**WORK REQUIRED:** Your answer should be the lines of the listing that contain the word "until".

**PROVIDED DATA:**
"""

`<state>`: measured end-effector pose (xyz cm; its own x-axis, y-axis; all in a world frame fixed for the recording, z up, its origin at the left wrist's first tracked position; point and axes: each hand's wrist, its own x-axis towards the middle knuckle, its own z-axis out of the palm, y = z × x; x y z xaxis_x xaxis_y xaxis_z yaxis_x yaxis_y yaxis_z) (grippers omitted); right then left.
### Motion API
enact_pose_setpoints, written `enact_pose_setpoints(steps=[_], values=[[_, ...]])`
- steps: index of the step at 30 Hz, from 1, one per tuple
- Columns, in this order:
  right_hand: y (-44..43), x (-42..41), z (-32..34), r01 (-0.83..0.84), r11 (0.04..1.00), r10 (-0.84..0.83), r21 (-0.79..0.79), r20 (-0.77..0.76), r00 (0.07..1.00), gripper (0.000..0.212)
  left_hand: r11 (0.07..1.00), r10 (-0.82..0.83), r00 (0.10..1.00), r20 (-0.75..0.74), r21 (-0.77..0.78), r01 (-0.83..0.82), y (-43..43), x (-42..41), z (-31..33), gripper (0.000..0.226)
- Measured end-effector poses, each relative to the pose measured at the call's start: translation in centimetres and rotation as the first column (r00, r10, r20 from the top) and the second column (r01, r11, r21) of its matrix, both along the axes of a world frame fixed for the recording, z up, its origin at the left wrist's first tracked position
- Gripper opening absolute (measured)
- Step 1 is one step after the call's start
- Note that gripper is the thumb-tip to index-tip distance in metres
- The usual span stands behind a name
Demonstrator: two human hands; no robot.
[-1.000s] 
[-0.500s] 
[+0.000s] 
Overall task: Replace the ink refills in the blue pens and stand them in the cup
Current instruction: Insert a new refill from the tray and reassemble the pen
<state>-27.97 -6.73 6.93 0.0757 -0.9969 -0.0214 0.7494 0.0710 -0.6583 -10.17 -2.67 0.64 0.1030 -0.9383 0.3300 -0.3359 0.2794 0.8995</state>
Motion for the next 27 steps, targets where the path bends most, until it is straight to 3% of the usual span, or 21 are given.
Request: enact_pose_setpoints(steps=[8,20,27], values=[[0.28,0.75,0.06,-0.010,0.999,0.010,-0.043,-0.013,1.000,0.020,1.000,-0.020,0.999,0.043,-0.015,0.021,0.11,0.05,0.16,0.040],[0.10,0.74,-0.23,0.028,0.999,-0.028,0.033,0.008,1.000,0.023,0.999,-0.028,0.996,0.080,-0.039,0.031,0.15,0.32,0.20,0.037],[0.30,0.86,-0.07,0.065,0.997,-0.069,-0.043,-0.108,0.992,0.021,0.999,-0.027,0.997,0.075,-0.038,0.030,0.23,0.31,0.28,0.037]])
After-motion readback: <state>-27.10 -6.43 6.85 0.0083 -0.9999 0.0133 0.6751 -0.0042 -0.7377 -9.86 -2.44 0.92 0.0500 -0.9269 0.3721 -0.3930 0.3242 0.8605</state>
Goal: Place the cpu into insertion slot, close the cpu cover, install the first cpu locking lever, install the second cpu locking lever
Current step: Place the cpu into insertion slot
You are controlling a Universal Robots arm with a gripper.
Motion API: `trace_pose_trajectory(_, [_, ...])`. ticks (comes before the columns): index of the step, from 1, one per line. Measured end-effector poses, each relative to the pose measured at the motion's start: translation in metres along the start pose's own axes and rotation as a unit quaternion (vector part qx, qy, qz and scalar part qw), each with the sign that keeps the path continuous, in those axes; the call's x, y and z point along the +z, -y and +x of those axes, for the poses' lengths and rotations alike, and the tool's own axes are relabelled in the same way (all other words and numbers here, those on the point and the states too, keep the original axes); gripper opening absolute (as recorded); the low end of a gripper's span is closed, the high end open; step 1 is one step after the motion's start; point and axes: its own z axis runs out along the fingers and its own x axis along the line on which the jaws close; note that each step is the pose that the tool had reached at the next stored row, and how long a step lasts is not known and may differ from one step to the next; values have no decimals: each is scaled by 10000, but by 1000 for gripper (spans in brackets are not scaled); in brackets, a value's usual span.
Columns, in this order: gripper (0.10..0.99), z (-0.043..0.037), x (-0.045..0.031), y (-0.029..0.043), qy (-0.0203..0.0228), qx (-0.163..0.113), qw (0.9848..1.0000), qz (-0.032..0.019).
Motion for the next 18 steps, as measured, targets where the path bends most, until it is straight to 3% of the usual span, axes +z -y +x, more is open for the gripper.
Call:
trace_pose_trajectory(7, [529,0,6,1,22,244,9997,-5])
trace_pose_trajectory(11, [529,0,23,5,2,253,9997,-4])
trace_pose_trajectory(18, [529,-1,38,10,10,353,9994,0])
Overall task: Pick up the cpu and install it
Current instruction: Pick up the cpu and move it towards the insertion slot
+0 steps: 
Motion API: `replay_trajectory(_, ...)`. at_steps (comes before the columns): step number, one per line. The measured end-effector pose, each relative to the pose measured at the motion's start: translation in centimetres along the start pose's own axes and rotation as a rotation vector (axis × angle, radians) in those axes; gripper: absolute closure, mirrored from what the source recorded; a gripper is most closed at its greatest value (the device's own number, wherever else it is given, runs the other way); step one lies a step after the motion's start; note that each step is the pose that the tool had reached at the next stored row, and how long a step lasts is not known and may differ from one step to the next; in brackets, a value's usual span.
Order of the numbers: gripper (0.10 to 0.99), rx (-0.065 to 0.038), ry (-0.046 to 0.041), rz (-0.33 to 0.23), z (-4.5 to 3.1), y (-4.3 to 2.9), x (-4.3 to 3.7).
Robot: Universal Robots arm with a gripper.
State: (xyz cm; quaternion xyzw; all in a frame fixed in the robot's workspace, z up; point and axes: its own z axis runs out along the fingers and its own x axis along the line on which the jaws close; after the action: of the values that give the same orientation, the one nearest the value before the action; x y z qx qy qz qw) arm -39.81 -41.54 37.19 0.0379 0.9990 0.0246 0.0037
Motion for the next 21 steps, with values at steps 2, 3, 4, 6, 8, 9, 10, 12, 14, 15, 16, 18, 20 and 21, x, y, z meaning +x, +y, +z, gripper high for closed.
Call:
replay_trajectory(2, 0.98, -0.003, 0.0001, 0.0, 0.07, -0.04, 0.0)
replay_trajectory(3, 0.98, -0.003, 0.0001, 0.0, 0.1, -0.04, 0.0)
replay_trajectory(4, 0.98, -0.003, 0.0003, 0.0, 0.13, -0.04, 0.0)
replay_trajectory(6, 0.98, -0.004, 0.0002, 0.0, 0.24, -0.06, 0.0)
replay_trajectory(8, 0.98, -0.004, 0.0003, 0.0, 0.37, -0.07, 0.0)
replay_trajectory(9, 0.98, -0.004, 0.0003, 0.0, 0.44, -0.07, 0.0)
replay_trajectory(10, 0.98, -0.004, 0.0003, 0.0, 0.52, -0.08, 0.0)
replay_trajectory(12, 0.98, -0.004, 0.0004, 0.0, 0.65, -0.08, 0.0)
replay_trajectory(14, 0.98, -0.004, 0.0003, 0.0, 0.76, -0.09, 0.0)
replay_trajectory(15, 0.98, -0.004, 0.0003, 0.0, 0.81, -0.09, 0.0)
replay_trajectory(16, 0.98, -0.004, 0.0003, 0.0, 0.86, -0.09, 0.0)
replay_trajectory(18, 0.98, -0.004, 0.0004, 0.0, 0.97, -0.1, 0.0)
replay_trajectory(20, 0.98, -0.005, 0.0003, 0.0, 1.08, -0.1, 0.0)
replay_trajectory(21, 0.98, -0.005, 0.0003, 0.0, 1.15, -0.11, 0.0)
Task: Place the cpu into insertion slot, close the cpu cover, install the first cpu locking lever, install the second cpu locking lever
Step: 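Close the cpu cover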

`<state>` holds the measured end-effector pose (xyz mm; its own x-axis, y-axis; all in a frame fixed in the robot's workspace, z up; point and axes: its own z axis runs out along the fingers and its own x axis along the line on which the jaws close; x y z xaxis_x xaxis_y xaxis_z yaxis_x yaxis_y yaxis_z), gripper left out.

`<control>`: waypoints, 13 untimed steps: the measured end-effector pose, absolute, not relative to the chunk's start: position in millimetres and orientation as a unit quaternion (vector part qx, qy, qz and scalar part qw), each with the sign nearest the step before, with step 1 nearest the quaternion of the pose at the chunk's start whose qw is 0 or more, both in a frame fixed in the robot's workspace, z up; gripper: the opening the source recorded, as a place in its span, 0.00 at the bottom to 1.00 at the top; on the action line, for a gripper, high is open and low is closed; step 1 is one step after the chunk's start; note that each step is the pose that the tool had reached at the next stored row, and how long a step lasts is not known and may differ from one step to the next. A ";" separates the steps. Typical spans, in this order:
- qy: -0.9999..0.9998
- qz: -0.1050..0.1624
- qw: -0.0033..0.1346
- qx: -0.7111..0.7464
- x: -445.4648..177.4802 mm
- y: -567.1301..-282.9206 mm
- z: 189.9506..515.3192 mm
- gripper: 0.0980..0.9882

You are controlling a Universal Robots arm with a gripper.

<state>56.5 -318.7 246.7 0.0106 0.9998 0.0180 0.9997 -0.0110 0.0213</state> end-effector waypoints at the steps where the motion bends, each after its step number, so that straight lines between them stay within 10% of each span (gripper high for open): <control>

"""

**RESPONSE TO THIS TASK:**
Motion for the next 27 steps, targets where the path bends most, until it is straight to 3% of the usual span, or 21 are given.
Motion for the next 18 steps, as measured, targets where the path bends most, until it is straight to 3% of the usual span, axes +z -y +x, more is open for the gripper.

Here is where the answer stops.